_BRIEF:_
Filter the records for "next" and keep each line that has it.

[Stored dataset items]
───
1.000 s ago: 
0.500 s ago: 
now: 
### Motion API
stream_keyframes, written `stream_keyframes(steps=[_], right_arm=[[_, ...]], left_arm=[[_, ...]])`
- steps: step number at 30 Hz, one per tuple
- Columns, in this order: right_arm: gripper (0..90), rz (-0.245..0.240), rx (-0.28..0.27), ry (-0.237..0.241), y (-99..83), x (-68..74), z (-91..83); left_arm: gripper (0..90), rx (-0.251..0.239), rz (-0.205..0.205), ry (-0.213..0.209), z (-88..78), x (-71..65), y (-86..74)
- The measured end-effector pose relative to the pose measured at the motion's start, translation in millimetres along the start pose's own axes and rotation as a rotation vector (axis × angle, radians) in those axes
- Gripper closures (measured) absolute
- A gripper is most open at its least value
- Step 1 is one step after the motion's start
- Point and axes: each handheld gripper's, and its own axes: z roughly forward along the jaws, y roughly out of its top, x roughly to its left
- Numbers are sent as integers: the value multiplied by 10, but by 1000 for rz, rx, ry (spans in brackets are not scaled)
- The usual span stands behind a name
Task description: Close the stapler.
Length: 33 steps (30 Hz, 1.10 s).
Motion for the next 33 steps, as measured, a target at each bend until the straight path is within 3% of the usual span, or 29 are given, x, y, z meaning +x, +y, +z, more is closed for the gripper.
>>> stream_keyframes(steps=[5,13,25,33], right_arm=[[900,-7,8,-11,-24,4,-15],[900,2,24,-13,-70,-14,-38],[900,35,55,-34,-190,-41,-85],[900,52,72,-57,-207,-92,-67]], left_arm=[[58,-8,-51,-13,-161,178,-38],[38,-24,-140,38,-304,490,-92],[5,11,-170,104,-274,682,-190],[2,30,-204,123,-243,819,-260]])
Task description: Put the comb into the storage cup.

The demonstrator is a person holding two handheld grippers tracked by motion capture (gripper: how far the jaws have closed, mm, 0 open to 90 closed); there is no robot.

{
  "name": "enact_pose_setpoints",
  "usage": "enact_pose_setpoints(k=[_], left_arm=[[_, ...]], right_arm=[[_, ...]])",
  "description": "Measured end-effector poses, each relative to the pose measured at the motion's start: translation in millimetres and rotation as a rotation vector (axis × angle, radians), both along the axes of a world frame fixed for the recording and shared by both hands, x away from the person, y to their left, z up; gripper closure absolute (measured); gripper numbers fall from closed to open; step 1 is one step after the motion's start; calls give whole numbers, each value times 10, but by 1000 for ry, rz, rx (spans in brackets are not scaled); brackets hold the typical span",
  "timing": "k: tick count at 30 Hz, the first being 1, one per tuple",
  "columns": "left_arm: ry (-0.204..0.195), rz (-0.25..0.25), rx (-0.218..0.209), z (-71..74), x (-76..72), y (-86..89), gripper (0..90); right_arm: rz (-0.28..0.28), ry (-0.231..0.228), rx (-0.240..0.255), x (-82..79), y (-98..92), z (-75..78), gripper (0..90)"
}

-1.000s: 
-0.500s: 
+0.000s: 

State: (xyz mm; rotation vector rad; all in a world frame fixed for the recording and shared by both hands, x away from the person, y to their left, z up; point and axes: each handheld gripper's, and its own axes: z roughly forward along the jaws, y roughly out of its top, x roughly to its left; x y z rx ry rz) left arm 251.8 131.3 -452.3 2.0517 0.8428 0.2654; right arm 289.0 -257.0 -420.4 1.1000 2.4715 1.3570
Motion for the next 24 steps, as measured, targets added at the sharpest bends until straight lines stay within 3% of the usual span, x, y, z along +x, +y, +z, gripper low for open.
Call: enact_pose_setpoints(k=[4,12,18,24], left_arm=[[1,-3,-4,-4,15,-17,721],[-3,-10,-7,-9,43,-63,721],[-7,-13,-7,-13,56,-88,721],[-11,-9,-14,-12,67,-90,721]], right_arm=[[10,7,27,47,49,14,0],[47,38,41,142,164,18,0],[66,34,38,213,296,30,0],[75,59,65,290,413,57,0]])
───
_RESPONSE:_
Motion for the next 33 steps, as measured, a target at each bend until the straight path is within 3% of the usual span, or 29 are given, x, y, z meaning +x, +y, +z, more is closed for the gripper.
Motion for the next 24 steps, as measured, targets added at the sharpest bends until straight lines stay within 3% of the usual span, x, y, z along +x, +y, +z, gripper low for open.

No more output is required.